BEGIN RECORDS SUPPLIED

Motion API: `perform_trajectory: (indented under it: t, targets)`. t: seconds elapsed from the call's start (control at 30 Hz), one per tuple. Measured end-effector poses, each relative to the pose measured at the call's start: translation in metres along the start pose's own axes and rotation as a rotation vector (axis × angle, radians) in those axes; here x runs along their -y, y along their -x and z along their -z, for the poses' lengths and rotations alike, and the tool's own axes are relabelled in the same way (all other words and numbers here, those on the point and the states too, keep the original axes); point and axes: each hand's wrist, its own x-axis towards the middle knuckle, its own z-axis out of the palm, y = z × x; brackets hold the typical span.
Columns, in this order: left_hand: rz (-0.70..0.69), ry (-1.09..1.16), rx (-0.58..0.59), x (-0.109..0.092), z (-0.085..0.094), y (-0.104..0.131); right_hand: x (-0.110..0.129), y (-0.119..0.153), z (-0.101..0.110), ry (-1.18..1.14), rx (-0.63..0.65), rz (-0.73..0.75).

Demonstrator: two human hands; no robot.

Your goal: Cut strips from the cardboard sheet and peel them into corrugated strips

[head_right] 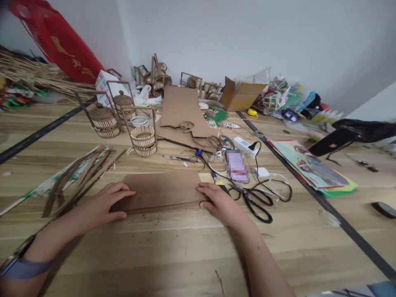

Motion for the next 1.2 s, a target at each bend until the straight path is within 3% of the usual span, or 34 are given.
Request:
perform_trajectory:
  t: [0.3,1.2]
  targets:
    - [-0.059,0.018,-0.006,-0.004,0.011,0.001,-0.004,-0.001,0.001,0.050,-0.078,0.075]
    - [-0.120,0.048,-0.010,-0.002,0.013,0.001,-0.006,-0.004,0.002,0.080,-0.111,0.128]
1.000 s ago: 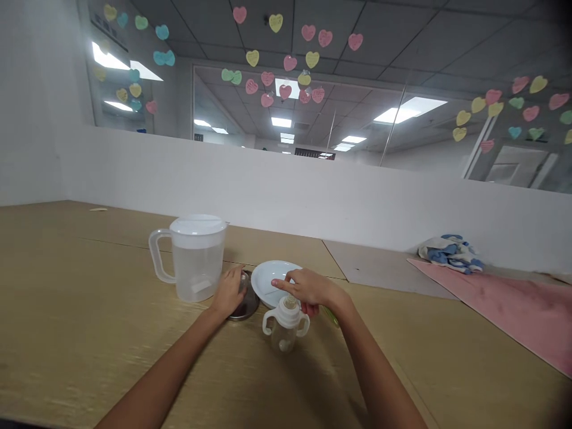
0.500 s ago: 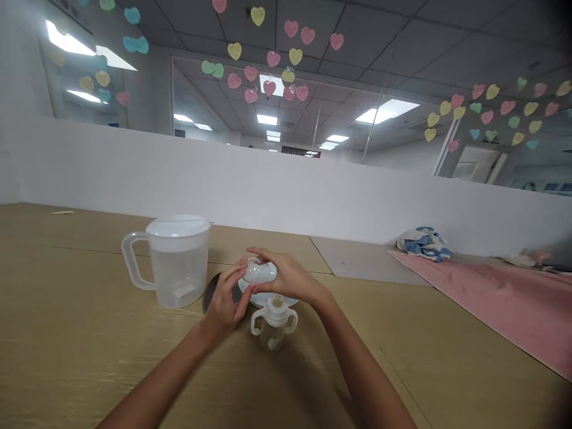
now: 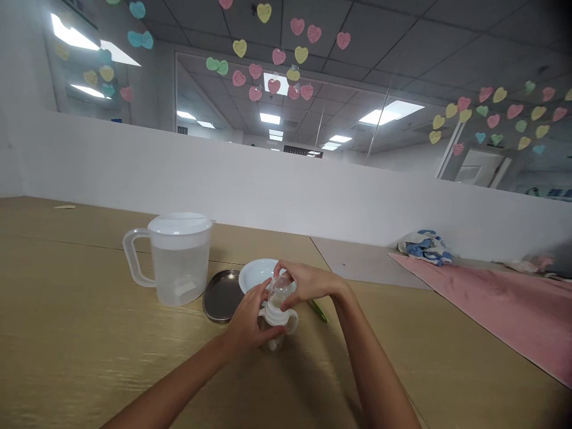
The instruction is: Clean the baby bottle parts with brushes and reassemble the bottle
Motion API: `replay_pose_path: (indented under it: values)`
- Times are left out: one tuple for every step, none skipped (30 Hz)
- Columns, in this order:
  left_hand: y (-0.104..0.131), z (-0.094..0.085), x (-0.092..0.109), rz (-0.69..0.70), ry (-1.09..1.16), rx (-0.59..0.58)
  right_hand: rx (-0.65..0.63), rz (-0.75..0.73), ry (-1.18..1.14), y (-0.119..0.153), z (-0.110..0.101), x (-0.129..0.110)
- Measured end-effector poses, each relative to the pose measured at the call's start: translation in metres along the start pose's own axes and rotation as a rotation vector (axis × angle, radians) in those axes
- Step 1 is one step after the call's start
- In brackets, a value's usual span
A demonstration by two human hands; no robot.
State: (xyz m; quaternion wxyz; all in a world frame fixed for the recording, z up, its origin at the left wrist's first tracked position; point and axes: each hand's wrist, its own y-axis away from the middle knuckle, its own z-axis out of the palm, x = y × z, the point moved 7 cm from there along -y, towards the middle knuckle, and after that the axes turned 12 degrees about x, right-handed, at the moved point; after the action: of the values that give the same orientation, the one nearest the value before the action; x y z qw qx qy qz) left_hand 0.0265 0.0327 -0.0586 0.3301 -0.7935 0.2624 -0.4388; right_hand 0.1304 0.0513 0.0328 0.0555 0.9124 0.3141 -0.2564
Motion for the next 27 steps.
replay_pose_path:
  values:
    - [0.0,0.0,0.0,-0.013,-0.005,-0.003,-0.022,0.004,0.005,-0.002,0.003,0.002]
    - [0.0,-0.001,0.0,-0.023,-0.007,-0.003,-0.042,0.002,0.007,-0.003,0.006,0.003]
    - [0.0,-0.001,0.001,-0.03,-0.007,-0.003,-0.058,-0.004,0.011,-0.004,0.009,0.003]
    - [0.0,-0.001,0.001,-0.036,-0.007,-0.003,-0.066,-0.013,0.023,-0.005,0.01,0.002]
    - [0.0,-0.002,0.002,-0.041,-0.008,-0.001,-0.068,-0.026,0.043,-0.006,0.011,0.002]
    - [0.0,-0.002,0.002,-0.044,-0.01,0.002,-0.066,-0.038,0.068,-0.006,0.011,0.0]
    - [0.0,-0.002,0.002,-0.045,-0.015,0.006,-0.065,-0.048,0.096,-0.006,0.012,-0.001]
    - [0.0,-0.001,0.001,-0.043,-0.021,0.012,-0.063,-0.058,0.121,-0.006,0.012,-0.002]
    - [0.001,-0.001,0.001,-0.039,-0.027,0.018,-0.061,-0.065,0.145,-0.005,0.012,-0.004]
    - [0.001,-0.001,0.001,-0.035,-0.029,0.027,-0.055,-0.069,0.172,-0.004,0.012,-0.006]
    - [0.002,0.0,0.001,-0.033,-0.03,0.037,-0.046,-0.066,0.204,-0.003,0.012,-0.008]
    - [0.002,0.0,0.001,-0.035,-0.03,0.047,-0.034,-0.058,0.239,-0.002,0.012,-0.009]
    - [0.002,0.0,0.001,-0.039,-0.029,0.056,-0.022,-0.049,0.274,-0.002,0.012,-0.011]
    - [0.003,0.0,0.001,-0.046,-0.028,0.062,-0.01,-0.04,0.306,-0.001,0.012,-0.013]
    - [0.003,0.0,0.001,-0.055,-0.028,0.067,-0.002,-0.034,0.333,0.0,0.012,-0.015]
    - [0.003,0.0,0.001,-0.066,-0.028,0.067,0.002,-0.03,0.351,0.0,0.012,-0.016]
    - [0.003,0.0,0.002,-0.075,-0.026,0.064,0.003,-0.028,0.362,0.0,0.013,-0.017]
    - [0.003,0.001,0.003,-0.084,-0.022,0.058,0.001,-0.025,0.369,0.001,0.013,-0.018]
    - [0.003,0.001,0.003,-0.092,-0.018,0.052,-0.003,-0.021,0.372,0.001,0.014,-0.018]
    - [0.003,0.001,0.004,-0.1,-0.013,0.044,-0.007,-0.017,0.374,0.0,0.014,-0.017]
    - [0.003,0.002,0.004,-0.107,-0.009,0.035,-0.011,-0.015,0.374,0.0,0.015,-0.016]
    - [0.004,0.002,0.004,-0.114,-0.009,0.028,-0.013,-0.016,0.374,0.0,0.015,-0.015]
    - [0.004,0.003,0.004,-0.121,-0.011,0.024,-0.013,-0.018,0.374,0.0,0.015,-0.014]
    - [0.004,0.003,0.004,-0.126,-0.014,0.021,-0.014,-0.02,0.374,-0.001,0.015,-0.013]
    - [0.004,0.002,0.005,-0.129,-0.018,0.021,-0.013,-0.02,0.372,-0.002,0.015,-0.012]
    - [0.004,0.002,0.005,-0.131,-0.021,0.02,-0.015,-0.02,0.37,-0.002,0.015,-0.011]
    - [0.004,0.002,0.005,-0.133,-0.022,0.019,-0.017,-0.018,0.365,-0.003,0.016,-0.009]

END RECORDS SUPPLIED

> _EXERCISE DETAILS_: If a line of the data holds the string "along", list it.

> _EXERCISE OUTPUT_:
Motion API: `perform_trajectory: (indented under it: t, targets)`. t: seconds elapsed from the call's start (control at 30 Hz), one per tuple. Measured end-effector poses, each relative to the pose measured at the call's start: translation in metres along the start pose's own axes and rotation as a rotation vector (axis × angle, radians) in those axes; here x runs along their -y, y along their -x and z along their -z, for the poses' lengths and rotations alike, and the tool's own axes are relabelled in the same way (all other words and numbers here, those on the point and the states too, keep the original axes); point and axes: each hand's wrist, its own x-axis towards the middle knuckle, its own z-axis out of the palm, y = z × x; brackets hold the typical span.
- Measured end-effector poses, each relative to the pose measured at the call's start: translation in metres along the start pose's own axes and rotation as a rotation vector (axis × angle, radians) in those axes
State: (xyz m; quaternion wxyz; all in a world frame fixed for the recording, z up, its origin at the left wrist's first tracked position; point and axes: each hand's wrist, its own y-axis away from the middle knuckle, its own z-axis out of the palm, x = y × z, the point moved 7 cm from there along -y, towards the middle knuckle, and after that the axes turned 12 degrees about x, right-handed, at the moved point; after the action: of the values that give the same orientation, the one nearest the value before the action; x y z qw qx qy qz) left_hand 0.0265 0.0327 -0.0586 0.3301 -0.7935 0.2624 -0.4388; right_hand 0.1304 0.0513 0.0328 0.0555 0.9124 0.3141 -0.2564

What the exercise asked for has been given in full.